The artist
Publié le 16 Octobre 2011
Présenté comme un projet fou, presque une gageure, The artist prenait un risque bien plus considérable que celui du simple film muet en noir et blanc. En réalité, le
risque était double : celui de la caricature et celui de la nostalgie. Caricaturer le cinéma muet avec "l'esprit Canal" n'aurait eu aucun intérêt et ne pouvait en aucun cas tenir la longueur d'un
long métrage. Jouer la nostalgie à la Barratier avec son lot de naphtaline à la "c'était mieux avant" aurait été juste puant.
La réussite d'Hazanavicius tient dans une règle simple : le respect du genre. The artist est un mélodrame et répond aux règles du mélodrame. Mais il n'est pas seulement
ça. The artist n'est pas du copié-collé, mais la relecture d'un cinéma immensément populaire par le prisme d'un regard résolument contemporain. L'histoire du film est celle de George
Valentin, "un artiste, pas une marionnette", qui refuse tout simplement de parler. Il ne parle pas parce qu'il est acteur de muet. Mais il ne parle pas tout court parce que le monde
autour ne lui parle pas. Lui est ailleurs, dans cette part de rêve que le cinéma offre, dans cet univers totalement fabriqué qui lui a offert la gloire.
La première qualité du film est sa pureté. Pur dans ses intentions, pur dans la simplicité de son histoire (narration classique du "rise and fall" figure centrale du mélodrame),
pur dans son interprétation, The artist ne triche pas, ne cherche pas l'esbroufe, en résumé, ne prend pas le spectateur pour un con. C'est un peu comme si Hazanavicius
nous invitait à participer avec lui à une grande récréation (et re-création) joyeuse et sans arrières pensées.
Ce n'est pas une surprise, après les réussites que furent les deux OSS 117, le réalisateur français se fait une haute idée du cinéma populaire. Rigoureux dans sa narration, audacieux
dans ses choix, inventif dans sa mise en scène, soucieux du moindre détail, il démontre à nouveau ici la justesse de son talent. Film aux mille trouvailles, du chien savant au
cauchemar de Valentin (fantastique !), du jeu avec la veste aux retrouvailles finales, The artist se permet des scènes dramatiques fortes et ultra codifiées (la contre-plongée de
l'incendie, la découverte des souvenirs, l'après cauchemar) sans jamais verser dans le ridicule, sans copier, sans se la péter. Plus tendre que drôle, mais souvent drôle,
attentif aux personnages, léger avec sérieux, le film se déguste avec un plaisir sans faille du début à la fin.

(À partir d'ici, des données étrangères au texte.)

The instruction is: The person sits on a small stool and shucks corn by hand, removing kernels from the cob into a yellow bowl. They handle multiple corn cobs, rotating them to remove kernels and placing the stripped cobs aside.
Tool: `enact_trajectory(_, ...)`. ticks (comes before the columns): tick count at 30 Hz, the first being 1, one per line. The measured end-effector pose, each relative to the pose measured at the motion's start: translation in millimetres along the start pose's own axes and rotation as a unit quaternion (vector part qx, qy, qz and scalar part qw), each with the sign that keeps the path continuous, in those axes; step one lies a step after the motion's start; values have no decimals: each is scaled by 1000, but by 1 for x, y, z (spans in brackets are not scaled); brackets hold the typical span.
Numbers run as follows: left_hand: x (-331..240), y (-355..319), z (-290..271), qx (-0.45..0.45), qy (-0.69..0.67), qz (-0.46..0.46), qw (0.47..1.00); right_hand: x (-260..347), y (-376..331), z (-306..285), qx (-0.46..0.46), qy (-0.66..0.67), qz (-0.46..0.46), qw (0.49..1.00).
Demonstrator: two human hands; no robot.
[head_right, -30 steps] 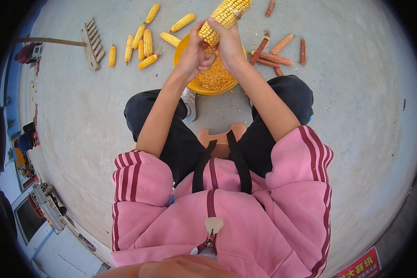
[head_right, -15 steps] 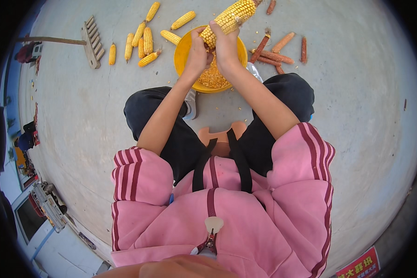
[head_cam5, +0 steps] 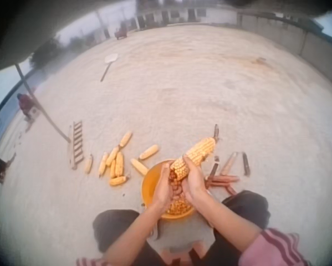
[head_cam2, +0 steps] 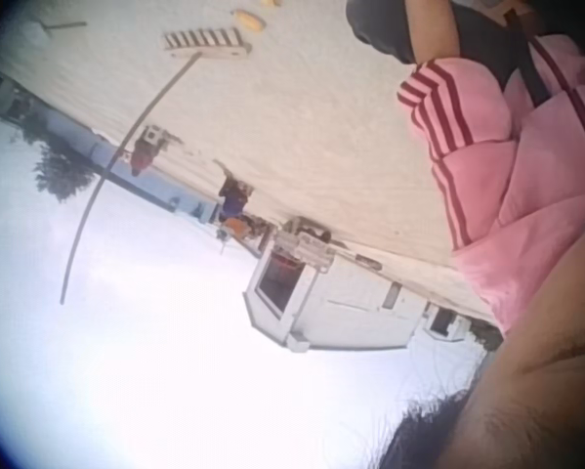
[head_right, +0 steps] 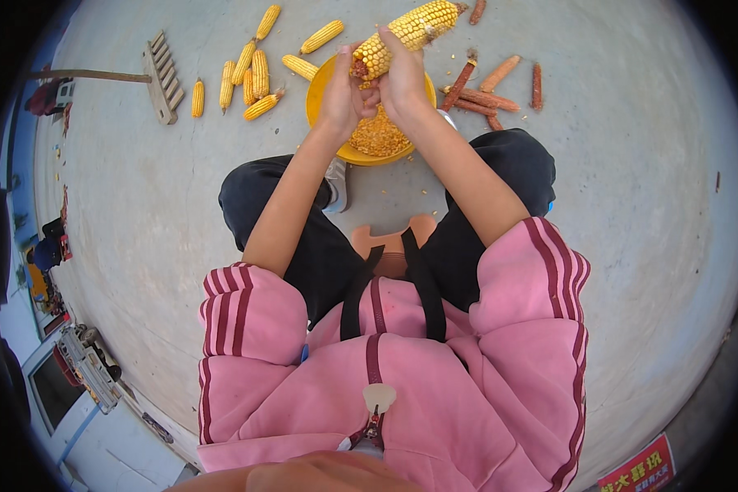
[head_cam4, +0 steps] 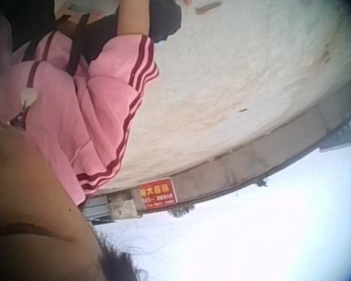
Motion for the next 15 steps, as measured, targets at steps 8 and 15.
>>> enact_trajectory(8, 9, 2, 2, 21, -28, 20, 999, -7, -1, -1, 6, -31, 53, 998)
enact_trajectory(15, 1, -2, 4, 14, -39, 2, 999, 0, -3, 2, 8, 16, -1, 1000)
Point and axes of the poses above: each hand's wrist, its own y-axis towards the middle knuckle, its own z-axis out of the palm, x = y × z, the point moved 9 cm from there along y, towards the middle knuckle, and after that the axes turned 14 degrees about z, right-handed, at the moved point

The artist, c'est évidemment Jean Dujardin, une nouvelle fois fantastique, cabotinant juste ce qu'il faut, aussi drôle qu'attachant, totalement dans son personnage. À
ses côtés, explosant sans doute pour la première fois, Bérénice Bejo se hisse au même niveau que lui, aussi juste et touchante, légère comme une plume, profonde,
intense. Notons également l'impayable John Goodman et les excellent(e)s James Cromwell, Penelope Ann Miller et Missi Pyle.
Porté par une croyance indéfectible, d'une pureté presqu'enfantine, juste et sincère, The artist est une totale réussite. Du bonheur sur grand écran. Du cinéma, quoi.